Gelsenkirchen: „Der Rest ist Tanz“

Ein kurzweiliger und gut gelaunter und schön anzuschauender Abend ist „Der Rest ist Tanz“ geworden, mit dem sich das Gelsenkirchener Ballett im Revier in die Sommerpause verabschiedet. Kleines Manko bei dieser Produktion ist aber, dass die Konzepte, die im Programmheft erläutert werden, auf der Bühne nicht immer so umgesetzt werden.

Bei „Daybreak“ von Pontus Lidberg zu Samuel Barbers berühmten Streichquartett wird angekündigt, man würde „zwei Universen“ erleben: Das alltägliche menschliche Leben, und als Kontrast dazu die Natur. Im Zentrum der klassisch-kraftvollen Choreographie steht dann aber doch der Mensch: Die puppenhaft grazielle Bridgett Zehr tanzt im Wechselspiel mit den Männern der Compagnie. Zum Adagio ist sie mit Alexander Zaitsev in einem innig melancholischen Pas de deux zu sehen.

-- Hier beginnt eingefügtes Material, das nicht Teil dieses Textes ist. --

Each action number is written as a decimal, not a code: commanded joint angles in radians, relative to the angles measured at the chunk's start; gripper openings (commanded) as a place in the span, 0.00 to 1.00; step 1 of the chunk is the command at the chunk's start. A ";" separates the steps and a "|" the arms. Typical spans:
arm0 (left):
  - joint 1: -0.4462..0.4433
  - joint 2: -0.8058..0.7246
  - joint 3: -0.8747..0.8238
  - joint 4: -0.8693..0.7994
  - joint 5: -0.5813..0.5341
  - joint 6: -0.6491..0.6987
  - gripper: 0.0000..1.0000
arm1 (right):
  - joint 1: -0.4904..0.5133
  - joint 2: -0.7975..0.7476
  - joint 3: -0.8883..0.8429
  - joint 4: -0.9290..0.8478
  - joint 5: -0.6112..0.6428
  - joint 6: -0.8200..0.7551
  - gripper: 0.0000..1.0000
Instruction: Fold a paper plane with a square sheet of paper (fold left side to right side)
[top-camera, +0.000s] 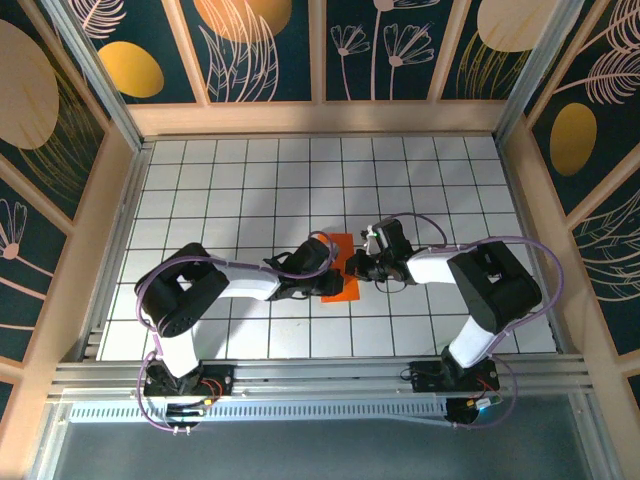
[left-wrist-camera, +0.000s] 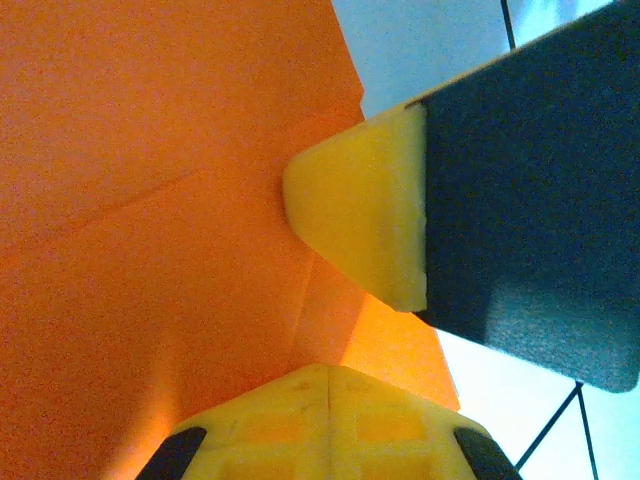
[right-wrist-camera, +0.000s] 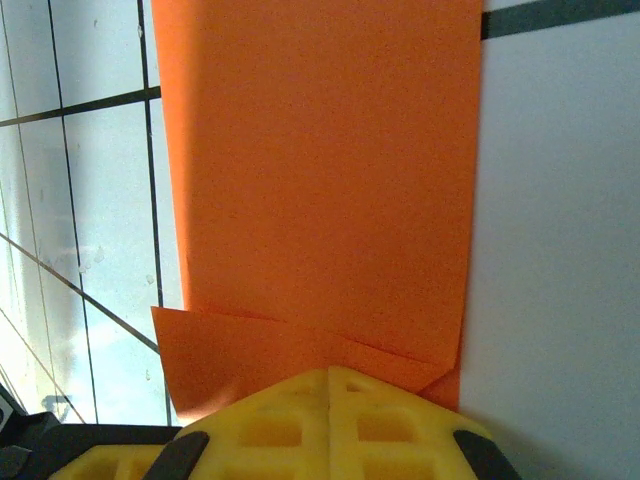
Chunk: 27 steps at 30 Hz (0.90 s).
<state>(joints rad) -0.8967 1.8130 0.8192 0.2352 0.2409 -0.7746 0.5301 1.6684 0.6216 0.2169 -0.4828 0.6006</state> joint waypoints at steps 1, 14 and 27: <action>0.003 -0.029 0.023 -0.006 -0.041 0.021 0.00 | 0.005 0.055 -0.022 -0.144 0.104 -0.033 0.00; 0.004 0.042 0.064 -0.019 -0.062 0.041 0.00 | 0.005 0.059 -0.026 -0.137 0.102 -0.030 0.00; -0.001 -0.004 -0.046 -0.012 -0.041 0.066 0.00 | -0.003 0.056 -0.025 -0.152 0.108 -0.041 0.00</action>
<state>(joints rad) -0.8967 1.8309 0.8173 0.2741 0.2005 -0.7437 0.5301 1.6684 0.6224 0.2138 -0.4801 0.5961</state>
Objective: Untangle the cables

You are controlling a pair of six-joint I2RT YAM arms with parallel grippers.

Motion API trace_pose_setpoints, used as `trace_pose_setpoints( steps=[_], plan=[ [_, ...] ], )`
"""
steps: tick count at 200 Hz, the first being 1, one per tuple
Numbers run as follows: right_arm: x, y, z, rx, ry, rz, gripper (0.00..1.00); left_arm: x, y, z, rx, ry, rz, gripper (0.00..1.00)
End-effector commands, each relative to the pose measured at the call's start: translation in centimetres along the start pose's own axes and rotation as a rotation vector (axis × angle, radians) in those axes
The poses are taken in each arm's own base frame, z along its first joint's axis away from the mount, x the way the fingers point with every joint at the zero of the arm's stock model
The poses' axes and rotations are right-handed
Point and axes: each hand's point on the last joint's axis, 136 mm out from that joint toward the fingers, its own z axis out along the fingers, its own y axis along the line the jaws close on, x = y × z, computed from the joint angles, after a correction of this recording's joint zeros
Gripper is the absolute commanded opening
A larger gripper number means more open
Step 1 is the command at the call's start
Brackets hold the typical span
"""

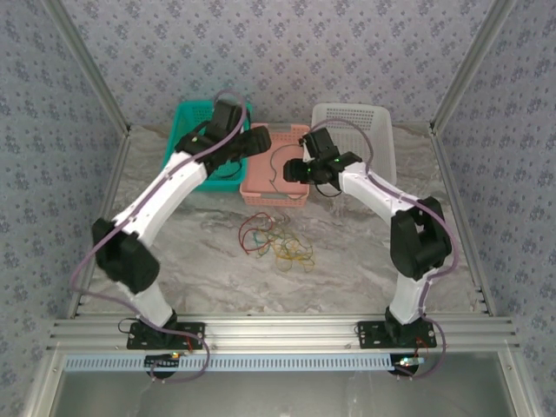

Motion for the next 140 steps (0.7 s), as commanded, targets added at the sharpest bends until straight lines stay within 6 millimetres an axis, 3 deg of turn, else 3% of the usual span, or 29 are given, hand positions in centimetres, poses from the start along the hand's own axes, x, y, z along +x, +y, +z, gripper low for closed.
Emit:
trace_pose_setpoints(
  steps=[1,32,57,69,74,91,114,140],
  plan=[
    [-1.1,-0.1,-4.9,0.054,-0.082,-0.011,0.6,3.4,2.2,0.0,-0.038,0.022,-0.035,0.78],
    [0.8,-0.2,-8.4,0.066,-0.122,-0.009,0.54,11.4,4.6,0.1,-0.054,0.154,-0.037,0.72],
    [4.2,-0.1,-8.7,0.111,-0.087,-0.066,0.43,16.4,5.7,0.5,-0.059,0.219,-0.051,0.63],
    [5.1,-0.5,-8.6,0.136,-0.073,-0.06,0.37,17.7,5.8,0.4,-0.051,0.228,-0.062,0.58],
    [6.5,-1.3,-8.0,0.154,-0.043,-0.052,0.36,18.0,5.6,0.3,-0.044,0.226,-0.063,0.57],
    [7.5,-1.6,-7.8,0.155,-0.039,-0.035,0.35,18.7,5.4,-0.4,-0.045,0.206,-0.05,0.52],
    [9.2,-1.5,-8.2,0.175,-0.038,-0.066,0.35,20.1,5.4,-1.1,-0.045,0.217,-0.039,0.53],
    [12.7,-1.4,-8.8,0.169,-0.014,-0.098,0.43,22.2,6.3,-0.6,-0.072,0.289,0.025,0.58]
  ],
)
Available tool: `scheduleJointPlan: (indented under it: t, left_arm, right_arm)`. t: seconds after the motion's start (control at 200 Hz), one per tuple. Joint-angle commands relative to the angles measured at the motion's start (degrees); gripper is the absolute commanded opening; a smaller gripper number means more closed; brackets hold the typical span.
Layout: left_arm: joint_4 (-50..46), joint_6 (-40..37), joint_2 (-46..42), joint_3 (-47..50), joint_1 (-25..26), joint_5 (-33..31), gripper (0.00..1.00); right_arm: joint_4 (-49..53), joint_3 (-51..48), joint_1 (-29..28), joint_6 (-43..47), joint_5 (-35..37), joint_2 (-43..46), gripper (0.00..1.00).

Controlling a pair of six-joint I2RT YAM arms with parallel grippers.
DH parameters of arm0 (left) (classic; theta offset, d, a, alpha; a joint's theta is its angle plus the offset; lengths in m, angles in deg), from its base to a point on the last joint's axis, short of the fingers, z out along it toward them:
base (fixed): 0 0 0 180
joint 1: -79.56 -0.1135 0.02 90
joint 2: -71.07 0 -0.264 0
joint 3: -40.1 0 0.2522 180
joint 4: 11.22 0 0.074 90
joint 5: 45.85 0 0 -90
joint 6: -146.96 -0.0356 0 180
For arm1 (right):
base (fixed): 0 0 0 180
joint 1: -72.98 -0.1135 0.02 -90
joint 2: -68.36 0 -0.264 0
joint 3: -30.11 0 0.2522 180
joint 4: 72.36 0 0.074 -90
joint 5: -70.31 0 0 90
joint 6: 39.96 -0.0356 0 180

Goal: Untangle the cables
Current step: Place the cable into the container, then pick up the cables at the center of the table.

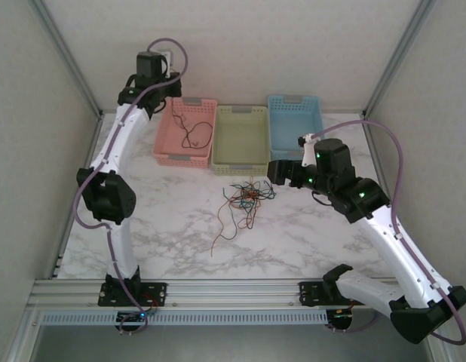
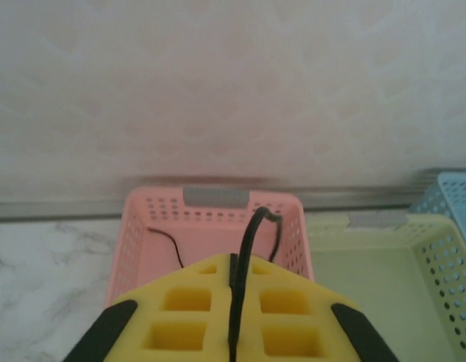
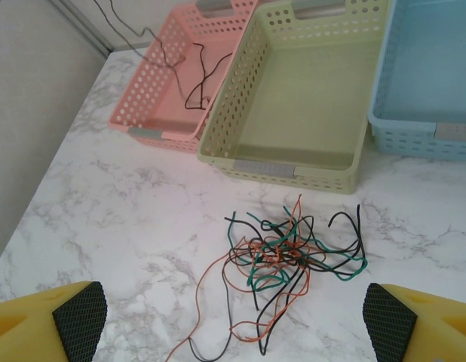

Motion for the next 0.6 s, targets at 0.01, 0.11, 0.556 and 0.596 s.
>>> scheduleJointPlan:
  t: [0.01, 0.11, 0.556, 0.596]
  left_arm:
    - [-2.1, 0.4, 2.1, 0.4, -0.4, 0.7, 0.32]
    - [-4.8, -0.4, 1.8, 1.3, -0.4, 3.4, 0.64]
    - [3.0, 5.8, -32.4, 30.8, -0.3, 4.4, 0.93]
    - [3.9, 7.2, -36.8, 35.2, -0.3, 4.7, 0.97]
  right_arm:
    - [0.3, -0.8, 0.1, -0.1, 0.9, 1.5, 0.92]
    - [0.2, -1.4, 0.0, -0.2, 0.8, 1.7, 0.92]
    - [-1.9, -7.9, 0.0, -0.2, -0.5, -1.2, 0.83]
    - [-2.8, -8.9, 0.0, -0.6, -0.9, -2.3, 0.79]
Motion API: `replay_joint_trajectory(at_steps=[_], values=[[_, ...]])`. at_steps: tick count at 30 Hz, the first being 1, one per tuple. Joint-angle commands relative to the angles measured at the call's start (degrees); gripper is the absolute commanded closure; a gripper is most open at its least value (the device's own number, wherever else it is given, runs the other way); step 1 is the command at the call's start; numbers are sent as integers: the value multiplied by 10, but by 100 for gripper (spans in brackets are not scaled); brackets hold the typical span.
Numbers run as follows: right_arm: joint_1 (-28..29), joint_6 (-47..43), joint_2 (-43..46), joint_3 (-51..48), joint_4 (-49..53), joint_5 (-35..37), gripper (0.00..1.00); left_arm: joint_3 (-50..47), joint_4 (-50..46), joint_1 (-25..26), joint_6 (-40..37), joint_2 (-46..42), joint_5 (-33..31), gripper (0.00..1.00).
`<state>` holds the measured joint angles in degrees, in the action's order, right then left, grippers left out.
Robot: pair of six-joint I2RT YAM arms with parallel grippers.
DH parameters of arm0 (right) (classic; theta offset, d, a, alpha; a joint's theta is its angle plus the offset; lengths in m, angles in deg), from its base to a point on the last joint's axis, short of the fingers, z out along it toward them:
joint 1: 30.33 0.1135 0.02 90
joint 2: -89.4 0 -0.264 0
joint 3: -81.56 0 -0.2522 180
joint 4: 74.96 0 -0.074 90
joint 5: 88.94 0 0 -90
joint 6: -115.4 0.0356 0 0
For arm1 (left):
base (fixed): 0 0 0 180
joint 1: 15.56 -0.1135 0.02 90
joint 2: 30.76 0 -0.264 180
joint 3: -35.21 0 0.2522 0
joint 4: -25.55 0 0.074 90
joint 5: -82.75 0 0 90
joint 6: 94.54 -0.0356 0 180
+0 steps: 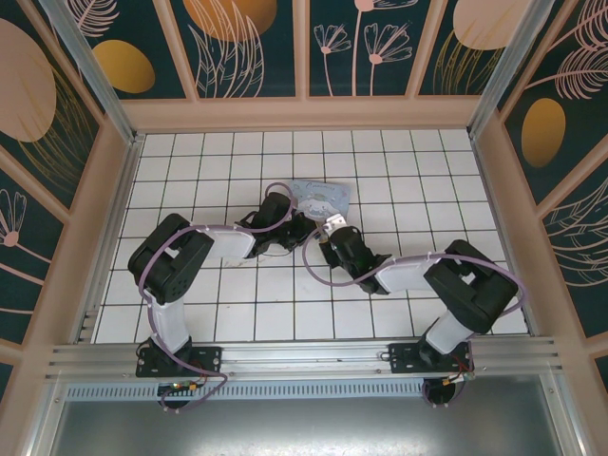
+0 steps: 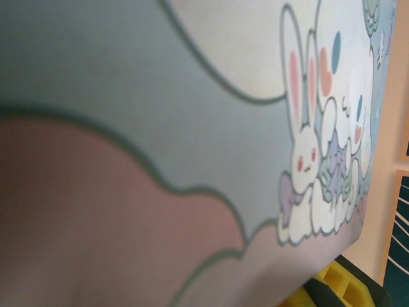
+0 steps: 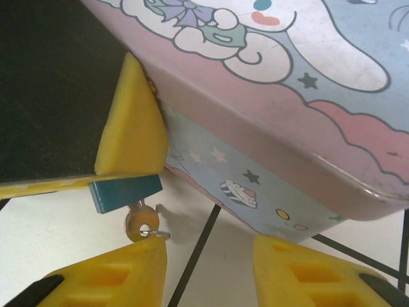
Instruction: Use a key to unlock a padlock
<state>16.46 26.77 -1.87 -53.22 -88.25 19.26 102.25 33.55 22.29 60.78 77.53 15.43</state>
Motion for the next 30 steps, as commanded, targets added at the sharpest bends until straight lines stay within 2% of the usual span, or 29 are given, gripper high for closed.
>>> replay_joint_trajectory(at_steps=[1,12,17,20,23,30], values=[[6,-9,-8,20,-18,9,60,13,-21,4,2,10,30,100],[6,-8,-43,52,-15,1,62,14,-21,5,4,10,30,100],[4,-4,-57,63,-19,10,66,13,-22,5,3,8,31,100],[0,-1,-60,71,-19,16,71,10,-22,5,4,8,32,100],[-7,5,-61,77,-20,3,81,8,-19,5,4,7,35,100],[-35,37,-37,65,-20,-78,100,6,-19,5,4,2,33,100]])
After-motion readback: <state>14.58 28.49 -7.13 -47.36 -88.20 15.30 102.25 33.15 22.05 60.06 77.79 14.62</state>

Die Natur spielt auf der Bühne aber kaum einer Rolle. Neben einem rechteckigen Quadrat, in dem man sich im Wind wiegende Blätter sieht, gibt es erst im Finalsatz einen größeren Auftritt der Tänzer mit Fuchsmasken. Die Körpersprache der Tänzer unterscheidet sich hier gar nicht so groß von den menschliche Szenen, ist nur weniger synchron.

Renato Paroni de Castros „Die Architektur der Liebe“ ist laut Programmheft von den Theorien des Psychoanalytikers C.G. Jung inspiriert. Natürlich ist solch eine vertanzte Psychoanalyse kaum möglich, trotzdem gefällt dieses Stück, in dem das Verhältnis zwischen Soli und Gruppe fein ausbalanciert ist. In Erinnerung bleibt vor allem Francesca Berrutos und Jose Urrutias springlebendiger Tanz zum Thema Freude.

Das abschließende „To The Moon And Back“ von Margurite Donlon deckt sich am ehesten mit den Ausführungen im Programmheft, denn die Choreographin will einen traumwandlerischen Zustand zwischen „Wachen und Schlafen“ beschreiben. Das ist so offen formuliert, dass auf der Bühne viel Spielraum bleibt.

Die Tänzerinnen, wieder angeführt von Bridgett Zehr, tragen weiße Wuschelperücken, wodurch sie wie Afro-Albinos aussehen. Mal tanzen die Frauen auf Spitze zu ausgelassenem Irish Folk, dann die Männer in schwarzen Rücken mit kantigen Bewegungen zu Techno. Stark ist auch die Bühne von Jürgen Kirner, der korrespondierend zu den Perücken einen wuscheligen Bommel-Berg am Ende der Bühne aufgestapelt hat.

Zum Abschluss der aktuellen Tanzsaison an Rhein und Ruhr muss man feststellen das Bridget Breiner den abwechslungsreichsten Spielplan der Region bietet: Bei ihr gibt es Handlungs- und konzertante Ballette, Stücke für das große und kleine Haus sowie Produktionen für Erwachsene und für ein junges Publikum. Zudem zeigt sie neben den eigenen Arbeiten auch immer wieder Stücke von Gastchoreographen.